Find Sanctuary With Me

by novelogical (writingmonsters)



Category: The Alienist (TV), The Alienist - Caleb Carr
Genre: Faceplanting on John is a Good Way to Deal With Sensory Overload, Fluff, Frankly John Struggles to Understand it Too, Hurt/Comfort, Laszlo is Overwhelmed by Brain Noise, M/M, Mild Angst, Sara Struggles to Understand John and Laszlo's Weird Relationship
Language: English
Status: Completed
Published: 2018-09-06
Updated: 2018-09-06
Packaged: 2019-07-07 14:10:18
Rating: General Audiences
Warnings: No Archive Warnings Apply
Chapters: 1
Words: 2,859
Publisher: archiveofourown.org
Story URL: https://archiveofourown.org/works/15909834
Author URL: https://archiveofourown.org/users/writingmonsters/pseuds/novelogical
Summary: When the world is too much, too loud, and Laszlo is incapable of silencing all the noise in his own head, he finds solace with John.John is more than happy to provide him with this small measure of peace.





	Find Sanctuary With Me

**Author's Note:**

  * For [misanthropiclycanthrope](https://archiveofourown.org/users/misanthropiclycanthrope/gifts).
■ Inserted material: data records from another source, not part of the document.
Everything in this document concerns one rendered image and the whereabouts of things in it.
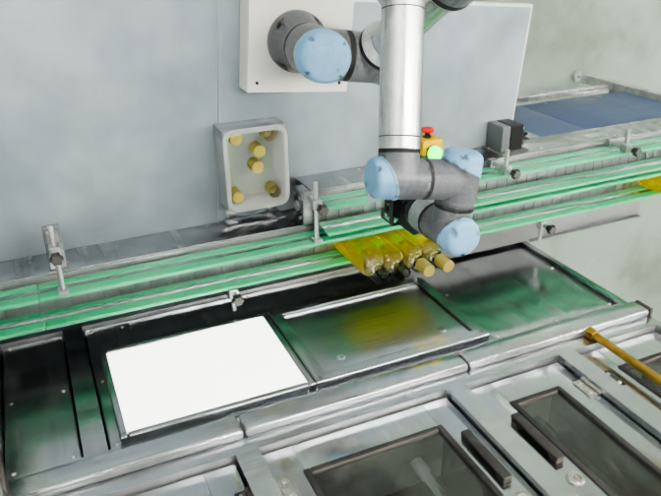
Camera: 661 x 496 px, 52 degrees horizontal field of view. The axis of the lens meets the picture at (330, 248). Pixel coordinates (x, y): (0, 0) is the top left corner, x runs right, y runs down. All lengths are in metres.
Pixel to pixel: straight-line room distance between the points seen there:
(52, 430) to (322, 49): 1.01
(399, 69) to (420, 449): 0.76
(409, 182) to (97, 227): 0.94
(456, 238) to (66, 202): 1.01
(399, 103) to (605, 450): 0.83
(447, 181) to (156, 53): 0.85
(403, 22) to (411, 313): 0.86
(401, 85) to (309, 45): 0.40
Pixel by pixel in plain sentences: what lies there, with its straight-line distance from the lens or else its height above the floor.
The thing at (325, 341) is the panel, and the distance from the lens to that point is 1.71.
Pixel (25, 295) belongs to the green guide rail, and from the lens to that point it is 1.74.
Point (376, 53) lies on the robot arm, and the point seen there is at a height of 1.09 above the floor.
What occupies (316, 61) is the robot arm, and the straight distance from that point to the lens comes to 1.57.
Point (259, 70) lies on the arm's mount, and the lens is 1.78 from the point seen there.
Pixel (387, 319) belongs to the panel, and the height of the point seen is 1.14.
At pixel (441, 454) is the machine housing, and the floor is 1.58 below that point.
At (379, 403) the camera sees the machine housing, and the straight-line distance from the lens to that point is 1.56.
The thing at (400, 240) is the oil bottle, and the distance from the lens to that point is 1.86.
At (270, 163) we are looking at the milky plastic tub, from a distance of 1.90.
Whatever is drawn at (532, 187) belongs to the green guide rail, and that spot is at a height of 0.92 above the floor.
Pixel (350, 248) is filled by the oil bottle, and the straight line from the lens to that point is 1.83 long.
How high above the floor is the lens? 2.48
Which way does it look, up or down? 55 degrees down
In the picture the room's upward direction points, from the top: 134 degrees clockwise
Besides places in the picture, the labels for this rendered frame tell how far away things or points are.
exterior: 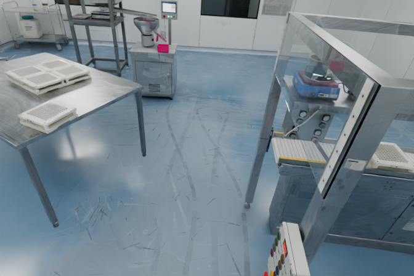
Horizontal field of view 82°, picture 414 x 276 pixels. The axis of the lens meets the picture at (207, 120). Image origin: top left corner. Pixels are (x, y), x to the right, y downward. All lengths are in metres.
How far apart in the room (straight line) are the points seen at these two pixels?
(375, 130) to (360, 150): 0.06
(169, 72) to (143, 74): 0.38
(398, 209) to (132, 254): 1.92
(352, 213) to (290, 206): 0.44
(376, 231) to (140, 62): 3.24
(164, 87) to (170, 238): 2.32
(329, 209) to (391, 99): 0.35
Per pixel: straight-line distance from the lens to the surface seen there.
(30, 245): 2.38
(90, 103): 2.11
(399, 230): 2.42
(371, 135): 0.66
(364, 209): 2.13
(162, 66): 3.64
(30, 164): 1.94
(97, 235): 2.24
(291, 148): 1.73
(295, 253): 0.88
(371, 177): 1.82
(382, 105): 0.63
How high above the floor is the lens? 1.81
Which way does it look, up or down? 32 degrees down
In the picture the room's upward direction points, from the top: 5 degrees clockwise
> This is a headcanon that's I've had lurking around for a while - when Laszlo gets overwhelmed by brain noise he just kind of *whump* faceplants into John and this is the only thing that helps get him out of his own noisy head.

Something John said once -- a remark made in passing, years ago.

“You file everything away in that brain of yours.”

The man couldn’t possibly have known how right he was.

A library.

A filing cabinet.

Laszlo’s mind is shelves and drawers of carefully curated information, stored and arranged and neatly mapped out for instant access. Immediate recall. A repository of music and memories and the endless stores of information gleaned from books and interviews and dogged research. Some of the cabinets are brightly burnished, well-crafted; organized down to minute detail and often called upon. Others are neglected, obscured by dust covers and hidden away beneath a layer of cobwebs and time -- memories best forgotten.

Pacing the floorboards of the 808 Broadway office, Laszlo rattles the sliver of chalk in his fist and rifles through them all. Everything he knows; every bit of psychological theory, every patient interview and bit of criminal science he can recall -- he scatters it all across the vast, dark canvas of his mind. And he finds nothing.

Too many questions, and not nearly enough answers.

The chalk dust leaves his palms dry and gritty, litters white fingerprint smudges on the surface of the desk, the lapels of his jacket, the leather and cloth covers of his books. And he thinks _fingerprints_ and chews the edge of his bottom lip, considers dactyloscopy and the prints that confirmed the singular identity of their child killer -- the inadmissibility of this evidence in court. And this information, these questions and their half-answers, pile up on top of the endless recitations of _in some parts of this world, such as where dirty immigrants like yourself come from, it is often that human flesh is eaten regular_ and _on February 19th, I seen your boy parading himself outside the church with dirt and paint on his face_.

His arm aches, a slow, bone-deep pulsing of his heartbeat that echoes in the atrophied muscles, grinds itself into his marrow.

The air in the office is heavy; too still and too humid and smelling of mould.

Scratching out notes in her neat, elegant shorthand at her own desk, Sara glances up -- a knot forming between pale eyebrows -- and asks “did we consider…”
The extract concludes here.